Task item
Pull each line holding "upward" out of the entries below.

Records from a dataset
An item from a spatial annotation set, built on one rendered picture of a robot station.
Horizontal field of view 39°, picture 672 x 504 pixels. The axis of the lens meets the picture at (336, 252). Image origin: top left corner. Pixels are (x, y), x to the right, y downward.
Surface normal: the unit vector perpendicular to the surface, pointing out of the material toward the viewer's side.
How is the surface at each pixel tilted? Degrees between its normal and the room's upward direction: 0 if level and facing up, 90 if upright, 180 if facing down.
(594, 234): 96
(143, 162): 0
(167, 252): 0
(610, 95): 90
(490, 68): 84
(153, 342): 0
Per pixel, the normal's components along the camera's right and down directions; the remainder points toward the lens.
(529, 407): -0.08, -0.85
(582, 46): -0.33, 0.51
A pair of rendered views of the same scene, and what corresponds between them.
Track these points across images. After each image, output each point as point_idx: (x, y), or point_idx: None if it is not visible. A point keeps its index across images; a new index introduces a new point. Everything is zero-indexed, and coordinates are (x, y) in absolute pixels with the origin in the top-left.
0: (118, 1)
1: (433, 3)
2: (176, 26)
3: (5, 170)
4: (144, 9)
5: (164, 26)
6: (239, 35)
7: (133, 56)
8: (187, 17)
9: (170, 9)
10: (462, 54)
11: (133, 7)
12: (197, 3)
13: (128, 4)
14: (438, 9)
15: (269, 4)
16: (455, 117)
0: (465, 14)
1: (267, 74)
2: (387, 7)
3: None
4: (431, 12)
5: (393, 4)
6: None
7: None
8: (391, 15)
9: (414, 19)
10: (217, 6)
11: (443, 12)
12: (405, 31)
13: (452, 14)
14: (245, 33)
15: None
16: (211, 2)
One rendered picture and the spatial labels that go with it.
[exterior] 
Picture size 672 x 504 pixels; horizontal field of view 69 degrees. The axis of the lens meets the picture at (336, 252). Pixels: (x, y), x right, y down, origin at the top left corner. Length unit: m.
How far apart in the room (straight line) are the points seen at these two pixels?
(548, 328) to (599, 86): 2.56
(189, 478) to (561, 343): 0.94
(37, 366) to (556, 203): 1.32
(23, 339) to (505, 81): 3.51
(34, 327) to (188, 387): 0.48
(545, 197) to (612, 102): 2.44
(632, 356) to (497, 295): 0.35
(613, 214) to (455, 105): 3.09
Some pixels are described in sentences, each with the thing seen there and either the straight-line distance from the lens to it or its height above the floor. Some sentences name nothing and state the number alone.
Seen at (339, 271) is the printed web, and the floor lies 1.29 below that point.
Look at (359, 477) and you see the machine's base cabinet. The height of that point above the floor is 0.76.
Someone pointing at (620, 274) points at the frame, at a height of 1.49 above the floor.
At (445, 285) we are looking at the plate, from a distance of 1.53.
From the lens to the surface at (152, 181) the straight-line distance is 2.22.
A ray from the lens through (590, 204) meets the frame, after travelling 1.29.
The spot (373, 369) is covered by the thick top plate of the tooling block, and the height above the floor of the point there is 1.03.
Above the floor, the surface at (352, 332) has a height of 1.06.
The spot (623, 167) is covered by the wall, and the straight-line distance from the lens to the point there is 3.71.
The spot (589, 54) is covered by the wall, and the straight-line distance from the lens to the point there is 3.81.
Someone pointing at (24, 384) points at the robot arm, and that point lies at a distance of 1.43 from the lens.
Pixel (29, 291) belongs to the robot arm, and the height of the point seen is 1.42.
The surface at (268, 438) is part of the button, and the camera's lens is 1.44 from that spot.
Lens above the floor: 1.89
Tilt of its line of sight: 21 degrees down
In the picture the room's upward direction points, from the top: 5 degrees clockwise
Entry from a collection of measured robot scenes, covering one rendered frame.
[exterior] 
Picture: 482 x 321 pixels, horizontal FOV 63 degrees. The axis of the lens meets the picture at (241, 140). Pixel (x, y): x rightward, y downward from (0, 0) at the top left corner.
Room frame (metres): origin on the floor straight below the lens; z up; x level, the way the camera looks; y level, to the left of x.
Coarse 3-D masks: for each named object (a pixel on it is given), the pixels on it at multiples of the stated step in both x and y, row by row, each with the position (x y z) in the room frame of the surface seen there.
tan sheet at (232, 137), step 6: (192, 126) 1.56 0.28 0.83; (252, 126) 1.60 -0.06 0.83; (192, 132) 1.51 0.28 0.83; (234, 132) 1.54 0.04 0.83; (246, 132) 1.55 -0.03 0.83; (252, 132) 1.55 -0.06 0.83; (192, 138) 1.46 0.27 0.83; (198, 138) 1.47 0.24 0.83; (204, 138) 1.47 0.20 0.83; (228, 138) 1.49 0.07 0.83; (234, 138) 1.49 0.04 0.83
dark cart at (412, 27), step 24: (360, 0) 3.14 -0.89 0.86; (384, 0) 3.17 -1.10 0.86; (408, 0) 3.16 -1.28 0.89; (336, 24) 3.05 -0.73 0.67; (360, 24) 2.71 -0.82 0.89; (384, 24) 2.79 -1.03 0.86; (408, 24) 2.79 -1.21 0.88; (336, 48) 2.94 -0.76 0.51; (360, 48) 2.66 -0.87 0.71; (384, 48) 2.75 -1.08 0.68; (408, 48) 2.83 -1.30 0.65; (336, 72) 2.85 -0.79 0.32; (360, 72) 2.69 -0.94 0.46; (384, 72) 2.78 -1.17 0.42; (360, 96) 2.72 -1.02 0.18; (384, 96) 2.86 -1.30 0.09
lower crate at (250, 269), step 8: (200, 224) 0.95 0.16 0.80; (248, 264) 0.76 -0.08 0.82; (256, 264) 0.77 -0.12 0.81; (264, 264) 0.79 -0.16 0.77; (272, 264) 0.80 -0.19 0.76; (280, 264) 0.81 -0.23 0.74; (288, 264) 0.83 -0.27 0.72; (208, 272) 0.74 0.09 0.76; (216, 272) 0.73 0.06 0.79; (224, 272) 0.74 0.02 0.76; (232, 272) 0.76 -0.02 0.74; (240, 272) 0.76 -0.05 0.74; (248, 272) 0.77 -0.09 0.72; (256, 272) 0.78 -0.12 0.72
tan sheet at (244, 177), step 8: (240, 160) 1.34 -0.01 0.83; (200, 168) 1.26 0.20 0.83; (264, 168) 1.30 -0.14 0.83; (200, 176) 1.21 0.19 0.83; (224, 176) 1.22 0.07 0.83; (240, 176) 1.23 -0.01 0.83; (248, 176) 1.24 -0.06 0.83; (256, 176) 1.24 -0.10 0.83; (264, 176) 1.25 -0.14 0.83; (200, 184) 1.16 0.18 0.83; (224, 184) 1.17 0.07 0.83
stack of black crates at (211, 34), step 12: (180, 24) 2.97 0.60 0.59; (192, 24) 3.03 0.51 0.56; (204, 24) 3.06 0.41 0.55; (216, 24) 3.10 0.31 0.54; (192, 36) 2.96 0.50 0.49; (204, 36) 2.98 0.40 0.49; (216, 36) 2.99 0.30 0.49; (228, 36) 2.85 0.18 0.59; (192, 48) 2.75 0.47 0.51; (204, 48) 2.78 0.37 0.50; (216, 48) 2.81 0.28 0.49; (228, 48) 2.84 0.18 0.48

Solution
How is the surface at each pixel tilted? Degrees between its normal and the room's upward direction: 0 if level and facing up, 90 if upright, 180 if facing down.
In the picture the room's upward direction points, from the top: 5 degrees clockwise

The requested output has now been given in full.